ABSTRACT
On 12 February 2009 a regional airliner operated by Colgan Air crashed into Clarence Centre, a residential neighbourhood near Buffalo, New York State. Fifty people died. Flight 3407 was operated on behalf of Continental Airlines. The primary cause of the accident was the Captain’s incorrect response to a stall warning. It is likely that flight crew fatigue, induced by longdistance commutes to work and exacerbated by Heath-Robinson sleeping arrangements, played some part in the crew’s degraded performance.1 The Captain commuted to Newark from Florida. The First Officer commuted to Newark from Seattle, via Memphis. Neither crewmember had accommodation at Newark.
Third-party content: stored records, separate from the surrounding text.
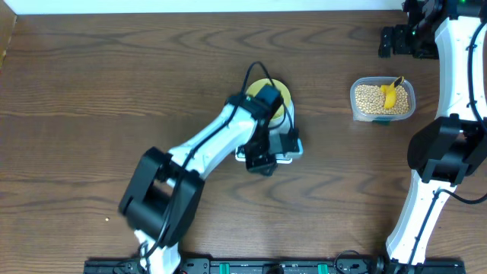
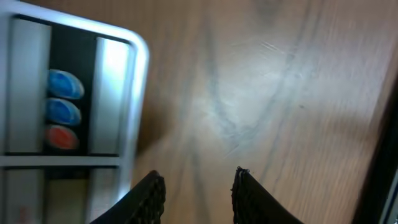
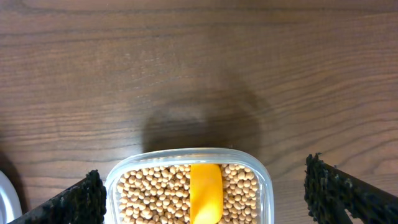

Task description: Scoop item into bowl and weigh 50g on scale

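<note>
A white scale [image 1: 291, 147] sits mid-table with a yellow bowl [image 1: 277, 93] on it, partly hidden by my left arm. My left gripper [image 1: 262, 163] hovers at the scale's front edge. In the left wrist view the scale's corner [image 2: 117, 93] shows two blue buttons and a red one; the left gripper [image 2: 196, 175] is partly open over bare wood, holding nothing. A clear tub of beans [image 1: 383, 100] holds a yellow scoop [image 1: 391, 93]. My right gripper [image 3: 202, 171] is wide open above the tub [image 3: 186, 157] and scoop [image 3: 206, 190].
My right arm's base and links [image 1: 437, 152] stand along the right edge. A black rail [image 1: 243, 266] runs along the front edge. Brown wood table [image 1: 114, 91] stretches to the left and back.
My left gripper's jaws stand further apart than before. It has shifted slightly, so the scale's panel sits further left in the wrist view. The right arm has not moved.
My left gripper was first wide open beside the scale's front corner. Then it was narrowed over the display edge, then almost shut beside the buttons. Now it is partly open over the wood. The right gripper stayed open above the bean tub throughout.
</note>
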`<state>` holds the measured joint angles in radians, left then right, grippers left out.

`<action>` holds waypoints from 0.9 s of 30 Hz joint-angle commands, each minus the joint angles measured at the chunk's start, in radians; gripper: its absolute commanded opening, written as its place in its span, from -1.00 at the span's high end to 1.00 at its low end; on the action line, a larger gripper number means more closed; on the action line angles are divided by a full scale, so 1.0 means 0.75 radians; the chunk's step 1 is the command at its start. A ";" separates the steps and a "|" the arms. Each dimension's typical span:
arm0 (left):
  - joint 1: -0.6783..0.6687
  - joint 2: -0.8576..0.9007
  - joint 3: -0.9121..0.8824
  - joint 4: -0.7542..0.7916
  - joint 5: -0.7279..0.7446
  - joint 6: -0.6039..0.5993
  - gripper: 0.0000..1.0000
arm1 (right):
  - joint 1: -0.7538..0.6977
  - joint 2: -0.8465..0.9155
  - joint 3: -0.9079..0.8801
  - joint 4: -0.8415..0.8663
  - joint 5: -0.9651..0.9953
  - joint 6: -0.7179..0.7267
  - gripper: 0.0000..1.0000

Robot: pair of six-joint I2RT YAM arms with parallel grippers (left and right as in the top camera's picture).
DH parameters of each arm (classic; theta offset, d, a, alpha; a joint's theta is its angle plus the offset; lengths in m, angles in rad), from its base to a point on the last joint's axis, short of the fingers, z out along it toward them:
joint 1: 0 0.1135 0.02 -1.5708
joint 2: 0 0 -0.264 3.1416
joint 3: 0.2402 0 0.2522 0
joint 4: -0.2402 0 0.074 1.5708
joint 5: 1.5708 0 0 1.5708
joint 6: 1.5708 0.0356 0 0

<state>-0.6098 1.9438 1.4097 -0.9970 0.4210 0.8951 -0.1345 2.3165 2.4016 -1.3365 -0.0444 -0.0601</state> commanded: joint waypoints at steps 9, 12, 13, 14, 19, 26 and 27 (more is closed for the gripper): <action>-0.042 0.221 0.195 -0.146 -0.071 -0.011 0.16 | -0.003 0.001 0.021 0.002 0.012 -0.002 -0.98; -0.055 0.221 0.194 -0.145 -0.102 -0.034 0.05 | -0.003 0.001 0.021 0.002 0.012 -0.002 -0.99; -0.057 0.221 0.194 -0.140 -0.116 -0.033 0.02 | -0.003 0.001 0.021 0.002 0.012 -0.001 -0.98; -0.058 0.221 0.194 -0.130 -0.145 -0.034 -0.02 | -0.003 0.001 0.021 0.002 0.012 -0.002 -0.98; -0.054 0.224 0.172 -0.049 -0.203 -0.034 -0.14 | -0.003 0.001 0.021 0.002 0.012 -0.002 -0.99; -0.054 0.224 0.150 0.000 -0.239 -0.027 -0.38 | -0.003 0.001 0.021 0.002 0.012 -0.002 -0.99; -0.054 0.229 0.149 -0.005 -0.239 -0.014 -0.45 | -0.003 0.001 0.021 0.002 0.012 -0.002 -0.98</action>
<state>-0.6556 2.1017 1.5398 -1.0058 0.2901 0.8715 -0.1345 2.3165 2.4016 -1.3365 -0.0441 -0.0601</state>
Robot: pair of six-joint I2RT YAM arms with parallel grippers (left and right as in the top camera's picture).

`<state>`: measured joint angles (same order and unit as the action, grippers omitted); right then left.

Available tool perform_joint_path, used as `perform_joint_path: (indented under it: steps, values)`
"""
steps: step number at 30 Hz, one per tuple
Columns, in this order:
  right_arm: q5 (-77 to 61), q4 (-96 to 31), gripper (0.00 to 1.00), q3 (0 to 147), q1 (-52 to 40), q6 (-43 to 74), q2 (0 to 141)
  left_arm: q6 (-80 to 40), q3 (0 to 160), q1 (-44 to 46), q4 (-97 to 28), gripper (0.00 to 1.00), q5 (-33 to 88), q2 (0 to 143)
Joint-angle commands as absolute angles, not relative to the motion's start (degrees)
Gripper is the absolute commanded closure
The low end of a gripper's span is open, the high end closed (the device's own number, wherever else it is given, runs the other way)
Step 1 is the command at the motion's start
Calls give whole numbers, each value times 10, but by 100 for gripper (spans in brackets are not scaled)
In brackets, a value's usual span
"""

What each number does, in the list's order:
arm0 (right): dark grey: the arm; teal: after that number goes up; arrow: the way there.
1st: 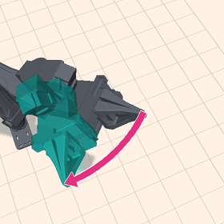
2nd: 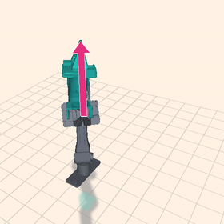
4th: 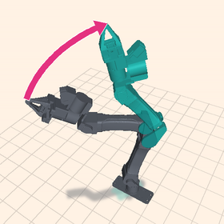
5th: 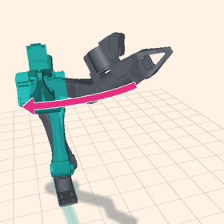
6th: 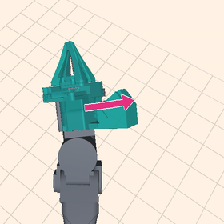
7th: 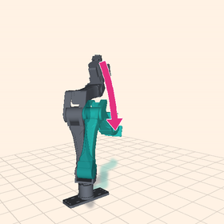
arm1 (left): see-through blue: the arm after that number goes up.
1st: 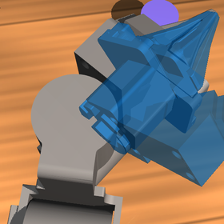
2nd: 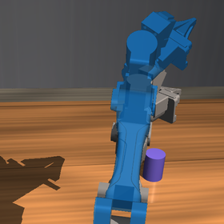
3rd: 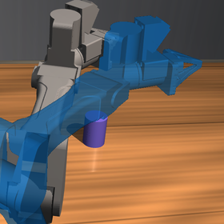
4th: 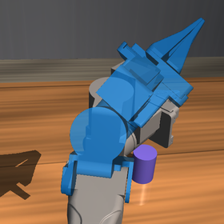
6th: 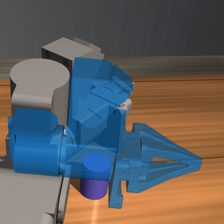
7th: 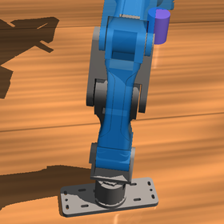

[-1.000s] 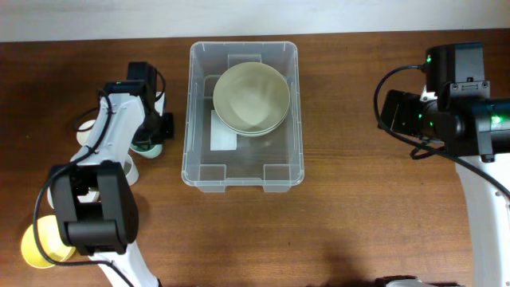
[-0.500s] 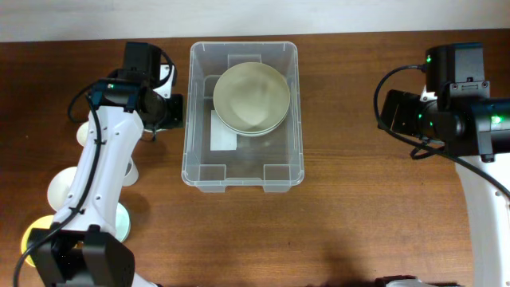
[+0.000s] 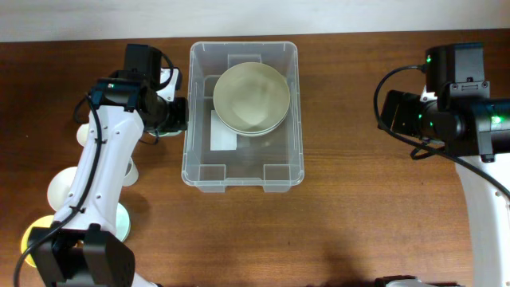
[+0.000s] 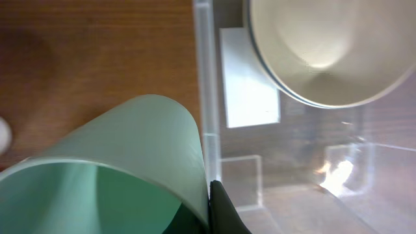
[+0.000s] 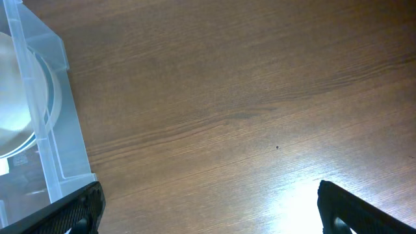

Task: Pack container
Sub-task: 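Move the left gripper to the mint green cup and grasp its rim, then carry the mint green cup into the container's front right corner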

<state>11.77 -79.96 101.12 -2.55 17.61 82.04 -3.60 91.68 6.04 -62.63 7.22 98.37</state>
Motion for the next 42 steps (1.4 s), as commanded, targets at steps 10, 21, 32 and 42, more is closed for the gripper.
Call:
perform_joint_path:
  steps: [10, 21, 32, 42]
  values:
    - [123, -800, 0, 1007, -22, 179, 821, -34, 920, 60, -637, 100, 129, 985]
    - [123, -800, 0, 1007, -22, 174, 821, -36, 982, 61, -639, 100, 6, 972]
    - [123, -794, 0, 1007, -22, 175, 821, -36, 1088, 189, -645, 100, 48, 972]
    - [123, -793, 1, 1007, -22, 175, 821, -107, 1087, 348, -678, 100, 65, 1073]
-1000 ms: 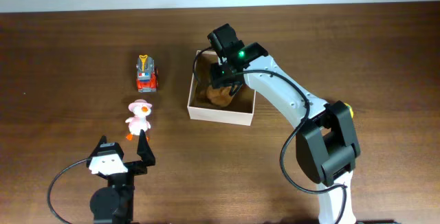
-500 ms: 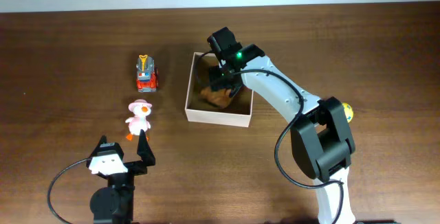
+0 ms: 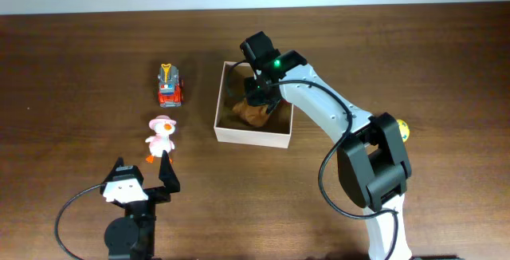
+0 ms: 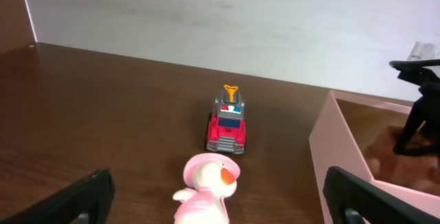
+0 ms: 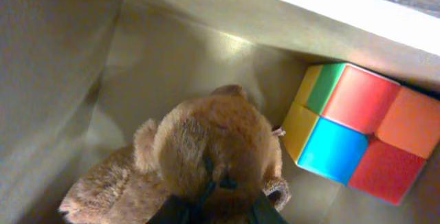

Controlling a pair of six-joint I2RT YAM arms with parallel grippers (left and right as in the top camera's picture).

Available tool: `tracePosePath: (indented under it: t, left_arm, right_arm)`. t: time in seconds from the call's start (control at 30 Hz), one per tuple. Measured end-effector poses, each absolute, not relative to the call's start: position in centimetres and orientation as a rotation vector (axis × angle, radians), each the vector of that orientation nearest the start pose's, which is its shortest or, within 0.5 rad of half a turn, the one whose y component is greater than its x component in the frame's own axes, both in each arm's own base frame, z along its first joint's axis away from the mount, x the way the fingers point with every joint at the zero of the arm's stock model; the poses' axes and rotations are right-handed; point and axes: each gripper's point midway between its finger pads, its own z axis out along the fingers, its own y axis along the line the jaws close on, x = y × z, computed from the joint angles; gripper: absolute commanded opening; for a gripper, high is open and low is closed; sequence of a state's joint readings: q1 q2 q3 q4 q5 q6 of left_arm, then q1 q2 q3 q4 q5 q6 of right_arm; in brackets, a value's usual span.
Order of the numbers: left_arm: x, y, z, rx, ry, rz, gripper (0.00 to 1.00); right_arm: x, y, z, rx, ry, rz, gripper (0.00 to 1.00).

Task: Pack container
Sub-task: 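Lower the capybara into the box beside the cube, then open right gripper to release the capybara in the box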

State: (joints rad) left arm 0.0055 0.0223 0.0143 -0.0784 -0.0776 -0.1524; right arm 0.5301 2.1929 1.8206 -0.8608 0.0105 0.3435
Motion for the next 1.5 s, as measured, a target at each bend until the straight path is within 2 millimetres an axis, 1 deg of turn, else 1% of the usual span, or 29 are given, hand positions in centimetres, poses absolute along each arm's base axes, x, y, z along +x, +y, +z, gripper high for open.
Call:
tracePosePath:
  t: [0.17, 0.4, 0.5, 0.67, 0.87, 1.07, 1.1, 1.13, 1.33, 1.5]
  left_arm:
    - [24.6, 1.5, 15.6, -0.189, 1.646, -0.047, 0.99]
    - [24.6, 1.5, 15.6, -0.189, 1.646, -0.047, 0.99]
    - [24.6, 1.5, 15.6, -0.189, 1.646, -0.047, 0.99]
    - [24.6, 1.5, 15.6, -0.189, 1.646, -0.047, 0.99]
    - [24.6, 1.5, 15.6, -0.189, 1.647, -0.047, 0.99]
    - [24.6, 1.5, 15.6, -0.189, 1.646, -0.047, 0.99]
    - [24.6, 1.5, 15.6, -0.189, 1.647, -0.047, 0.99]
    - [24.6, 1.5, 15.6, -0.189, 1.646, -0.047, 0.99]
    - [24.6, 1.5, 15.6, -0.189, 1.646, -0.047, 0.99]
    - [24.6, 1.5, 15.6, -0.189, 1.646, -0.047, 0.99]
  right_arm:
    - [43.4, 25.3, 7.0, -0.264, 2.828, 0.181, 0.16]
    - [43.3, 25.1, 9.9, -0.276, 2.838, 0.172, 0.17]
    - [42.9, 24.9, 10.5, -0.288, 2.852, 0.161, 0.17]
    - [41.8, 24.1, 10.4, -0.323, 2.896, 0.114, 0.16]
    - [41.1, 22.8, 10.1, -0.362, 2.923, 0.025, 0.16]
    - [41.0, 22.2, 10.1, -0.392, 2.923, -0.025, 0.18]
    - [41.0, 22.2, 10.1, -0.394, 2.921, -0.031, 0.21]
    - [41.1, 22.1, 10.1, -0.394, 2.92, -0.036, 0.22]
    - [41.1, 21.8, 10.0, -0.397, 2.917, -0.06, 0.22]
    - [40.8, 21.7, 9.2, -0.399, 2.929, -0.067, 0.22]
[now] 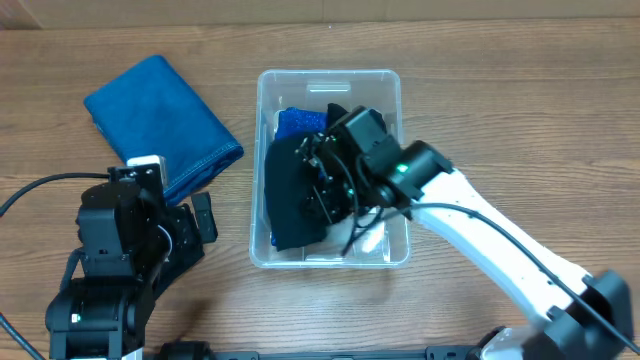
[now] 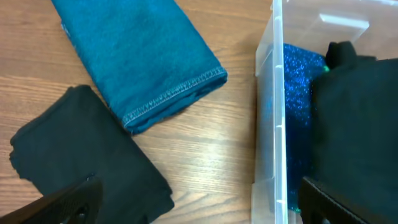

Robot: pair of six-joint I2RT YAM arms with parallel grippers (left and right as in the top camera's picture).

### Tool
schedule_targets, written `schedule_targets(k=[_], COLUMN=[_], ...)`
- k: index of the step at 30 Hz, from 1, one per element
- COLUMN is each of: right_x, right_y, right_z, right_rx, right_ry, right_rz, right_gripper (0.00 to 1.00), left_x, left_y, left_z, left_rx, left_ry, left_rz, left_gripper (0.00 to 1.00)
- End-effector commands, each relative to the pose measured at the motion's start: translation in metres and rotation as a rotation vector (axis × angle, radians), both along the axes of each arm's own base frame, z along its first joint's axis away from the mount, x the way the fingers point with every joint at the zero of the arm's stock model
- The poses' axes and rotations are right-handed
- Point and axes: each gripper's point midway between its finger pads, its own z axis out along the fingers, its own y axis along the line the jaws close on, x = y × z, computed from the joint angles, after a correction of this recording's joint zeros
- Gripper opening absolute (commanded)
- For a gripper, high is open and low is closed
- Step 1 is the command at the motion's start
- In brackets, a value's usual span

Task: Pack container
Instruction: 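Grasp the second black cloth with the right gripper and carry it over the bin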

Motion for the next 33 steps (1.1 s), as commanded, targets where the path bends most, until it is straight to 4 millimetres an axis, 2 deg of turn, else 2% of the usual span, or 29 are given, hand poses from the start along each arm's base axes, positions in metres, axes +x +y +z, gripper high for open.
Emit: schedule_targets(k=[1, 5, 7, 11, 14, 17, 18, 20, 21, 22, 26, 28, 30, 31, 33], right_x=[0.004, -0.005, -0.017, -0.029, -0.026, -0.017, -0.016, -0.013, -0.013, -0.011, 0.005, 0.015, 0.025, 0.029, 0.036], right_y=[0.003, -0.003, -0.003, 0.011, 0.026, 0.022, 0.02, 0.013, 0.01, 0.004, -0.022, -0.038, -0.048, -0.049, -0.037], right_z=[-0.008, -0.014, -0.027, -0.046, -0.054, -0.068, -0.071, -0.076, -0.077, -0.08, -0.086, -0.082, -0.068, -0.059, -0.028], right_rx=[-0.013, -0.047, -0.074, -0.096, -0.078, -0.13, -0.145, -0.189, -0.206, -0.236, -0.334, -0.405, -0.464, -0.476, -0.436], right_ry=[0.044, 0.093, 0.127, 0.146, 0.121, 0.122, 0.119, 0.106, 0.101, 0.091, 0.052, 0.013, -0.058, -0.085, -0.142], right_rz=[-0.043, -0.042, -0.026, 0.023, 0.041, -0.022, -0.027, -0.045, -0.051, -0.062, -0.119, -0.15, -0.133, -0.125, -0.109], right_gripper=[0.04, 0.04, 0.04, 0.04, 0.04, 0.04, 0.08, 0.34, 0.45, 0.52, 0.52, 0.52, 0.51, 0.51, 0.51], left_x=[0.001, 0.002, 0.002, 0.002, 0.001, 0.001, 0.001, 0.001, 0.001, 0.001, 0.001, 0.001, 0.001, 0.001, 0.001], left_y=[0.002, 0.002, 0.002, 0.002, 0.002, 0.002, 0.002, 0.002, 0.002, 0.002, 0.002, 0.002, 0.002, 0.002, 0.002], left_z=[0.008, 0.008, 0.008, 0.008, 0.008, 0.008, 0.008, 0.008, 0.008, 0.008, 0.008, 0.008, 0.008, 0.008, 0.008], left_rx=[0.016, 0.015, 0.015, 0.015, 0.015, 0.015, 0.015, 0.015, 0.015, 0.015, 0.015, 0.015, 0.015, 0.015, 0.015], left_ry=[-0.017, -0.019, -0.019, -0.019, -0.017, -0.017, -0.017, -0.017, -0.017, -0.017, -0.017, -0.017, -0.017, -0.017, -0.017], left_rz=[0.001, 0.002, 0.002, 0.002, 0.001, 0.001, 0.001, 0.001, 0.001, 0.001, 0.001, 0.001, 0.001, 0.001, 0.001], left_gripper=[1.0, 1.0, 1.0, 1.0, 1.0, 1.0, 1.0, 1.0, 1.0, 1.0, 1.0, 1.0, 1.0, 1.0, 1.0])
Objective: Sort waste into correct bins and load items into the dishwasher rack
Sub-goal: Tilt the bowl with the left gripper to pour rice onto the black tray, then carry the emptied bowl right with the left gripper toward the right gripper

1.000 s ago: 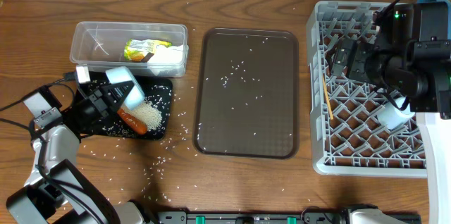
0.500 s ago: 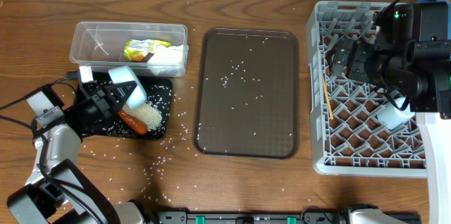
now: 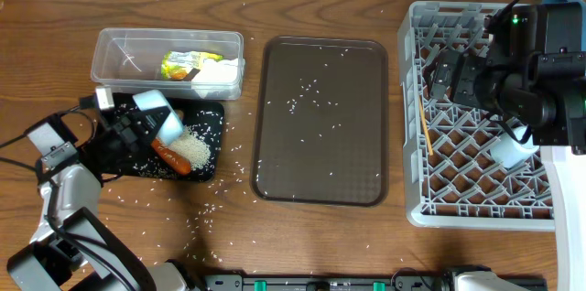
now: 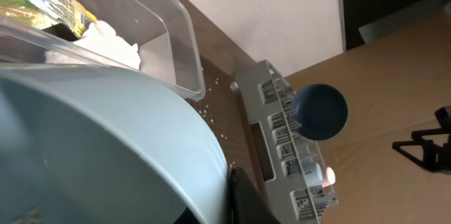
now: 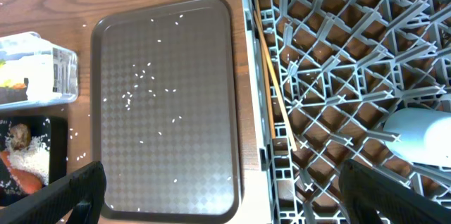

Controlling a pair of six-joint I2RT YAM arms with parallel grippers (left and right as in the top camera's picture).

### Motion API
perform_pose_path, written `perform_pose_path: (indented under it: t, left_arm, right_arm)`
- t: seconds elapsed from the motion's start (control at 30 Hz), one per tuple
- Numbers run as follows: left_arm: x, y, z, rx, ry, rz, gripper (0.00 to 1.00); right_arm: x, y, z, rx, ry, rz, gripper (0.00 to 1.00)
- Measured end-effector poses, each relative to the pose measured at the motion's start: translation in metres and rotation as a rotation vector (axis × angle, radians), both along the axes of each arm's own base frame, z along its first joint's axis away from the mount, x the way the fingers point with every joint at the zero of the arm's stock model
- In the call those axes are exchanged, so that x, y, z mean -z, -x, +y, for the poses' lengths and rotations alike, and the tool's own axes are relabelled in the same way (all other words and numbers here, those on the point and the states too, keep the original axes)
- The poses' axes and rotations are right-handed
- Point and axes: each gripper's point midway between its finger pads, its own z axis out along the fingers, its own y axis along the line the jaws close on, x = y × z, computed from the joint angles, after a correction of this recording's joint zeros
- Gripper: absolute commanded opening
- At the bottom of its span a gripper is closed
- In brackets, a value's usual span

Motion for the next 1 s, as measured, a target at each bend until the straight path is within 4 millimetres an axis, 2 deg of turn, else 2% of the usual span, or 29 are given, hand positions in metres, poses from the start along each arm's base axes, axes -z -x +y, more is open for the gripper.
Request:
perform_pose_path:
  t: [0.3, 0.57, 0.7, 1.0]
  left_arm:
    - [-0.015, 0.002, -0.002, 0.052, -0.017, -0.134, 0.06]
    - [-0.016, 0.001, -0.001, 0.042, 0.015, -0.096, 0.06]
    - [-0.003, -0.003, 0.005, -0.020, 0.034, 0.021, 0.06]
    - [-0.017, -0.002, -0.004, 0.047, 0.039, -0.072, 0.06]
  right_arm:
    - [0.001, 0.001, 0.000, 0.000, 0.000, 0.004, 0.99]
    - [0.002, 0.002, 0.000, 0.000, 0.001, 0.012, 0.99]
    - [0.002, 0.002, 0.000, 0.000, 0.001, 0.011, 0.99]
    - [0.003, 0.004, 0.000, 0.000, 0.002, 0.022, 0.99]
Following the accident some commentators claimed the low wages paid by the regional airline sector had helped create a cadre of impoverished, residentially dislocated pilots who spent much of their between-duty time commuting to and from work (a recipe for acute and chronic fatigue). This chapter uses actor-network theory (ANT) and discourses on corporate social responsibility (CSR) to explore the social, economic and political dynamics of the airline industry. The work of Beck (Risk Society) and Reason (latent error/ resident pathogens) is also referenced. The analysis is holistic and inclusive. It acknowledges that aviation is subject to numerous pressures (like fuel price
fluctuations, regulatory initiatives, competition for passengers/freight and customer preference). The chapter aims to produce safety-enhancing policy recommendations that are practical and affordable. Parallels are drawn between the Buffalo accident and a 2009 near-miss event in Europe that featured a similar fatigue-inducing long-distance commute to work (the aircraft involved belonged to a UK-registered logistics airline). It is suggested first, that for safety’s sake the lifestyle issues foregrounded by the Buffalo accident must be addressed, and secondly that, as demonstrated by the near-miss, such issues are not confined to North America.